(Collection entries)
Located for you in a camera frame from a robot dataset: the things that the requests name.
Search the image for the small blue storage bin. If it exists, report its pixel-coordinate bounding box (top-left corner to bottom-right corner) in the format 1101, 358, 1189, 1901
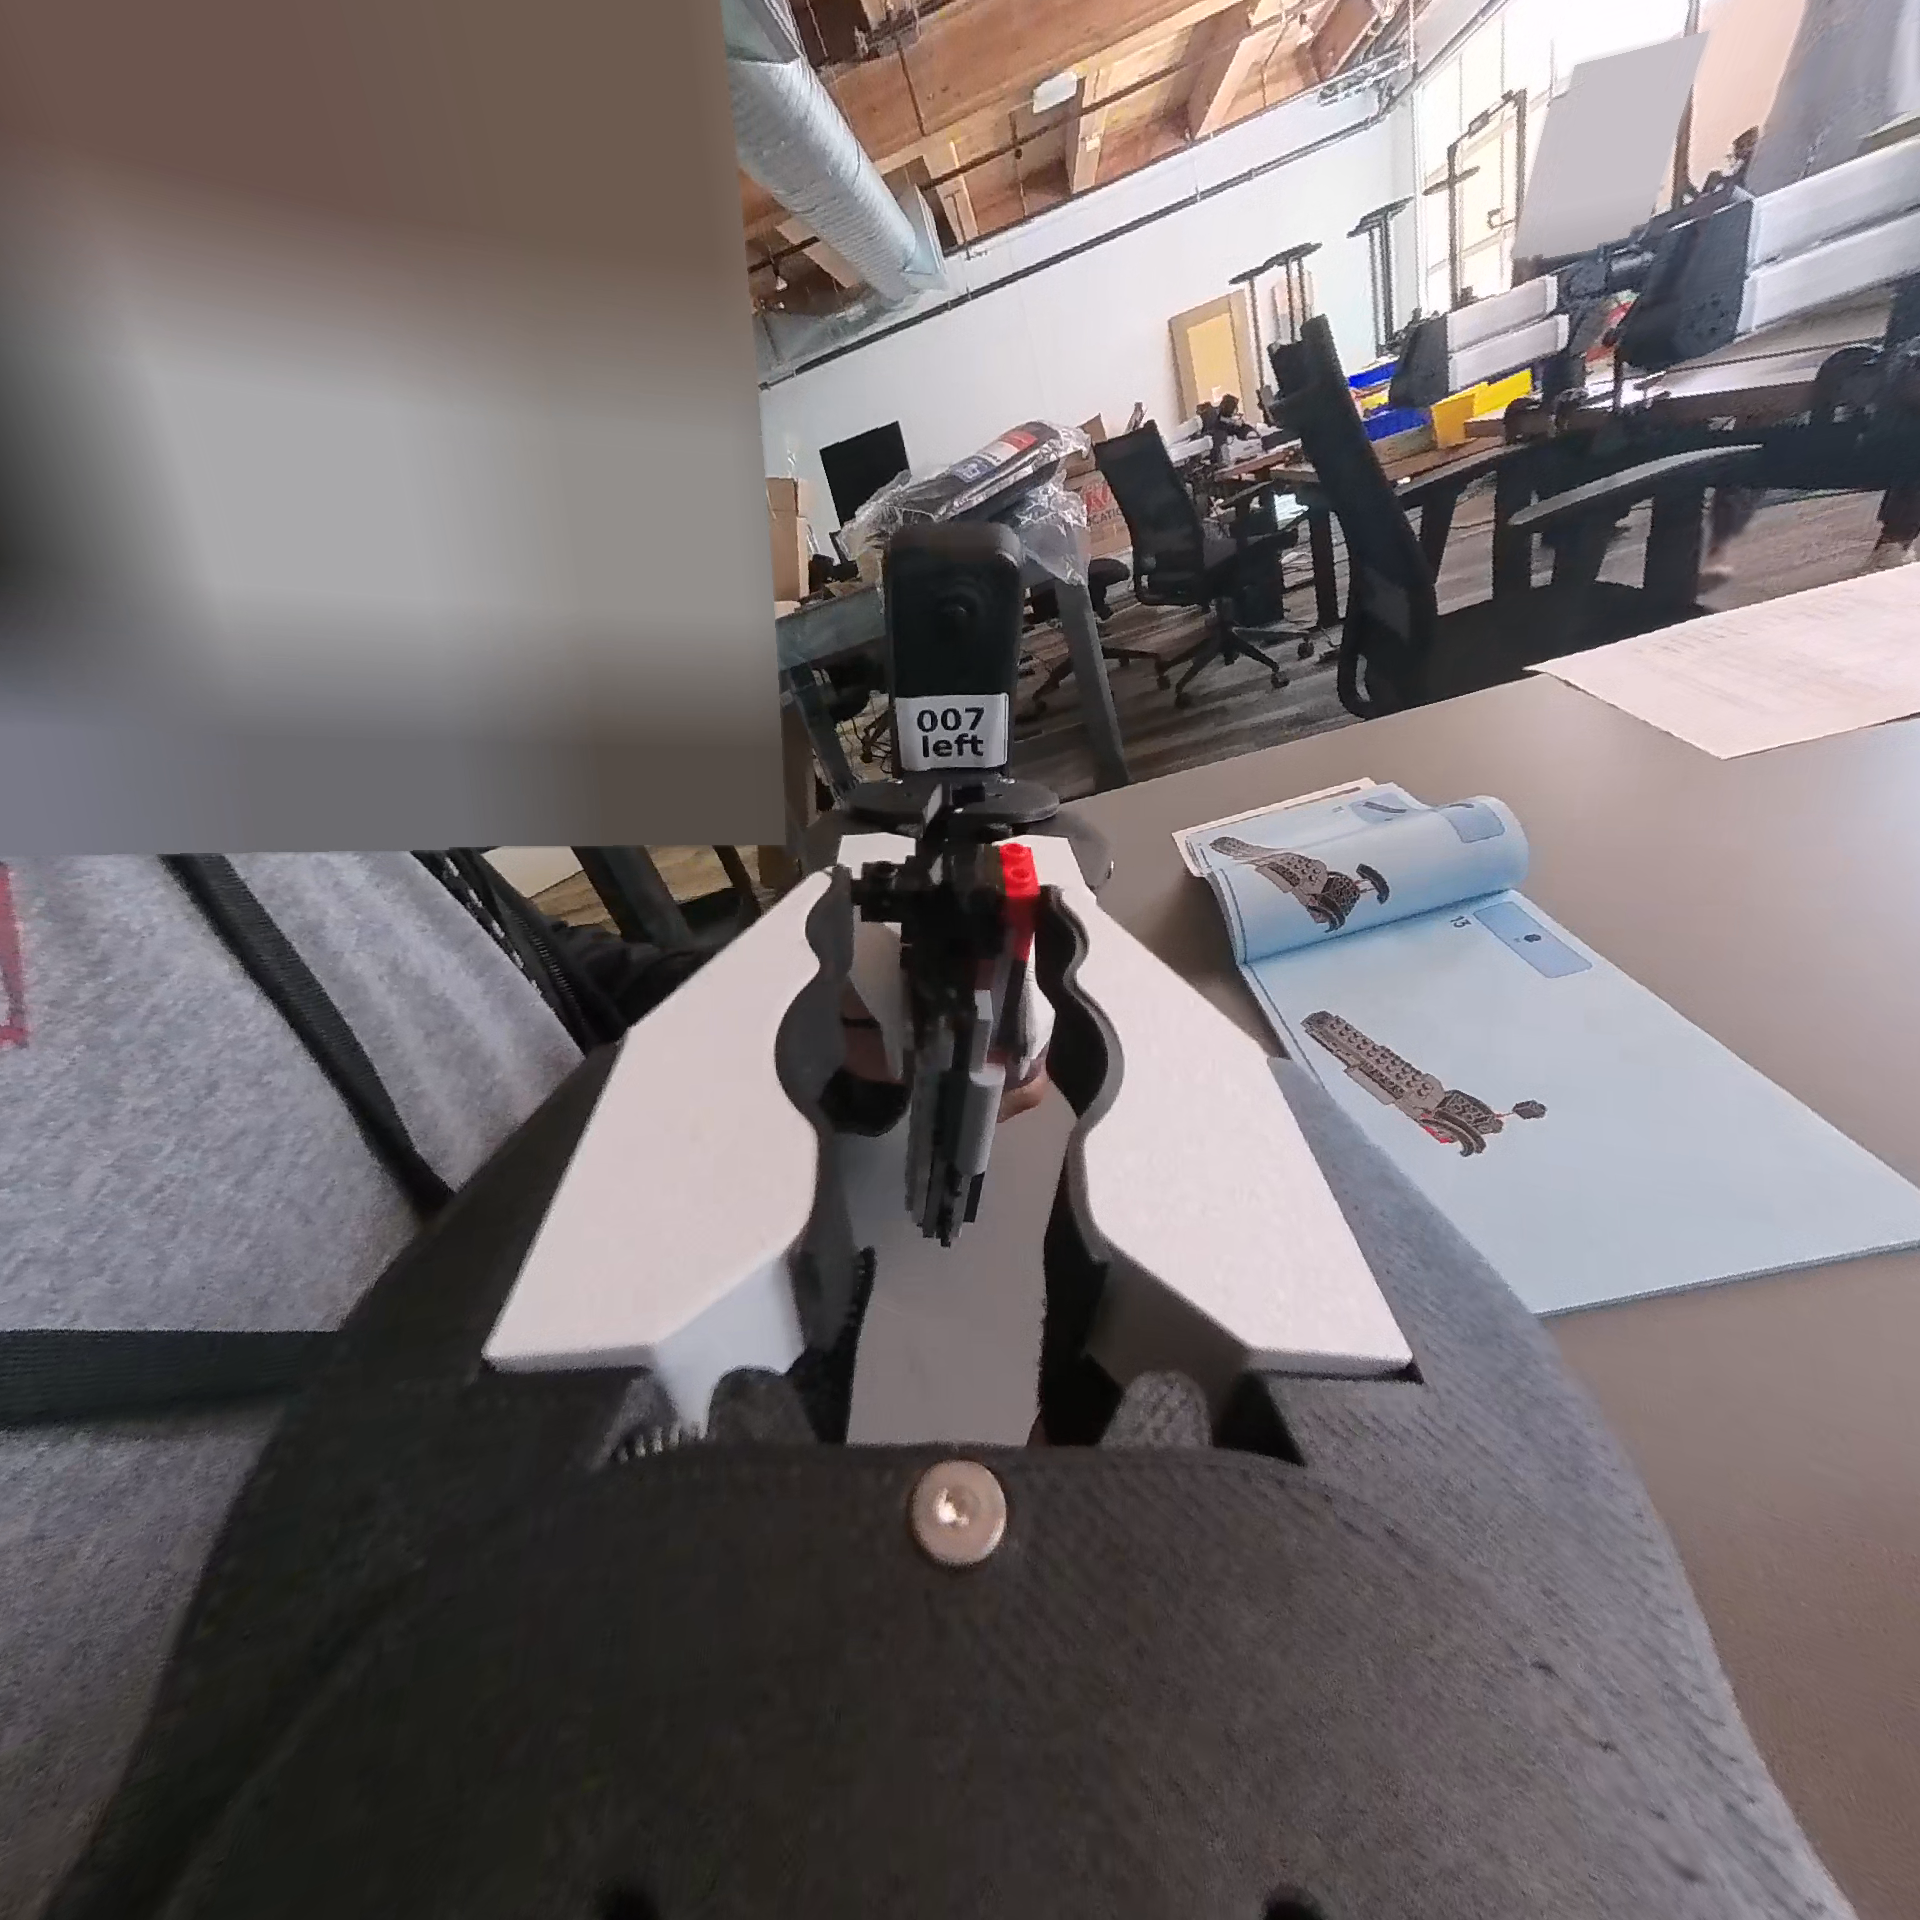
1355, 358, 1446, 446

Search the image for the long wooden workbench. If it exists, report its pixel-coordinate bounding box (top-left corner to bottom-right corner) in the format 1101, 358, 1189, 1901
1215, 340, 1920, 632

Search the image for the plastic wrapped bundle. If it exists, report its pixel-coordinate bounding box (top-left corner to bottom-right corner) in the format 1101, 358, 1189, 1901
840, 425, 1093, 589

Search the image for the black monitor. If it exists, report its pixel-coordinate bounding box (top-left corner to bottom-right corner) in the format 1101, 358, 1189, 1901
817, 422, 912, 523

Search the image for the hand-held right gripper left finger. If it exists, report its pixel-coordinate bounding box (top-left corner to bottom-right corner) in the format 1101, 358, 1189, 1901
484, 871, 878, 1422

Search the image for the silver air duct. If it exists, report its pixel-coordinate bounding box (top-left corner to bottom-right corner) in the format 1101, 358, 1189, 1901
723, 0, 949, 312

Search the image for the person's left hand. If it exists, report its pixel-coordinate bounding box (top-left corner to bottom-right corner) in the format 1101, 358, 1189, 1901
829, 1015, 912, 1131

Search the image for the tan framed board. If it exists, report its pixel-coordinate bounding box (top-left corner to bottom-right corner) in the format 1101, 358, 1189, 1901
1168, 291, 1254, 436

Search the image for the white equipment case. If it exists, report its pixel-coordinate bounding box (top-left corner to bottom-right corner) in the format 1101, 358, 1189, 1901
1398, 277, 1564, 411
1629, 159, 1920, 370

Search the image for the grey black toy brick model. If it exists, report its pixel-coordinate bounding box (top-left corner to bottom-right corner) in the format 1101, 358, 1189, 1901
854, 838, 1053, 1250

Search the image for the light blue instruction booklet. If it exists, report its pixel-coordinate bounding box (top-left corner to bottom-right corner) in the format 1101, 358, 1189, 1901
1174, 777, 1920, 1322

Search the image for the tall black office chair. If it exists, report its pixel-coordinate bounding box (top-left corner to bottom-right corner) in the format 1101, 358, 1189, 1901
1265, 315, 1446, 722

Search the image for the dark metal table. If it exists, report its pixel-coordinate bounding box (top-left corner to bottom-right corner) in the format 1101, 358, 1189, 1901
774, 579, 1132, 819

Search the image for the white paper sheet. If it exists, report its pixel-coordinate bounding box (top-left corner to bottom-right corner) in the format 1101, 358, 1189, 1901
1523, 563, 1920, 765

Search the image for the yellow storage bin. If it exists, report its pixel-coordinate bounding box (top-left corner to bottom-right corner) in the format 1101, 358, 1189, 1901
1426, 379, 1536, 449

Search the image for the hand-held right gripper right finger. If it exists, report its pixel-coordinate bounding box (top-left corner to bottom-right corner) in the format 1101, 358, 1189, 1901
1043, 883, 1419, 1422

## What you have to do
Write out the whole of the data exactly; the pictures stay out.

## Solution to this task
Located for you in a camera frame from a robot dataset: the things that the requests name.
Search the image for the small blue storage bin. If it exists, report its pixel-coordinate bounding box (top-left corner to bottom-right corner) in the format 1101, 358, 1189, 1901
1355, 358, 1446, 446

Search the image for the long wooden workbench. If it exists, report its pixel-coordinate bounding box (top-left corner to bottom-right corner) in the format 1101, 358, 1189, 1901
1215, 340, 1920, 632

Search the image for the plastic wrapped bundle. If it exists, report its pixel-coordinate bounding box (top-left corner to bottom-right corner) in the format 1101, 358, 1189, 1901
840, 425, 1093, 589

Search the image for the black monitor. If it exists, report its pixel-coordinate bounding box (top-left corner to bottom-right corner) in the format 1101, 358, 1189, 1901
817, 422, 912, 523

Search the image for the hand-held right gripper left finger. If it exists, report its pixel-coordinate bounding box (top-left corner to bottom-right corner) in the format 1101, 358, 1189, 1901
484, 871, 878, 1422

Search the image for the silver air duct. If it exists, report its pixel-coordinate bounding box (top-left corner to bottom-right corner) in the format 1101, 358, 1189, 1901
723, 0, 949, 312

Search the image for the person's left hand. If it exists, report its pixel-coordinate bounding box (top-left corner to bottom-right corner) in the format 1101, 358, 1189, 1901
829, 1015, 912, 1131

Search the image for the tan framed board. If it exists, report its pixel-coordinate bounding box (top-left corner to bottom-right corner) in the format 1101, 358, 1189, 1901
1168, 291, 1254, 436

Search the image for the white equipment case. If it exists, report its pixel-coordinate bounding box (top-left corner to bottom-right corner) in the format 1101, 358, 1189, 1901
1398, 277, 1564, 411
1629, 159, 1920, 370

Search the image for the grey black toy brick model. If it exists, report its pixel-coordinate bounding box (top-left corner to bottom-right corner) in the format 1101, 358, 1189, 1901
854, 838, 1053, 1250

Search the image for the light blue instruction booklet. If it exists, report its pixel-coordinate bounding box (top-left corner to bottom-right corner) in the format 1101, 358, 1189, 1901
1174, 777, 1920, 1322

Search the image for the tall black office chair. If it exists, report its pixel-coordinate bounding box (top-left corner to bottom-right corner) in the format 1101, 358, 1189, 1901
1265, 315, 1446, 722

Search the image for the dark metal table. If it exists, report its pixel-coordinate bounding box (top-left corner to bottom-right corner) in the format 1101, 358, 1189, 1901
774, 579, 1132, 819

Search the image for the white paper sheet. If it exists, report its pixel-coordinate bounding box (top-left corner to bottom-right corner) in the format 1101, 358, 1189, 1901
1523, 563, 1920, 765

Search the image for the yellow storage bin. If it exists, report its pixel-coordinate bounding box (top-left corner to bottom-right corner) in the format 1101, 358, 1189, 1901
1426, 379, 1536, 449

Search the image for the hand-held right gripper right finger. If it exists, report its pixel-coordinate bounding box (top-left corner to bottom-right corner) in the format 1101, 358, 1189, 1901
1043, 883, 1419, 1422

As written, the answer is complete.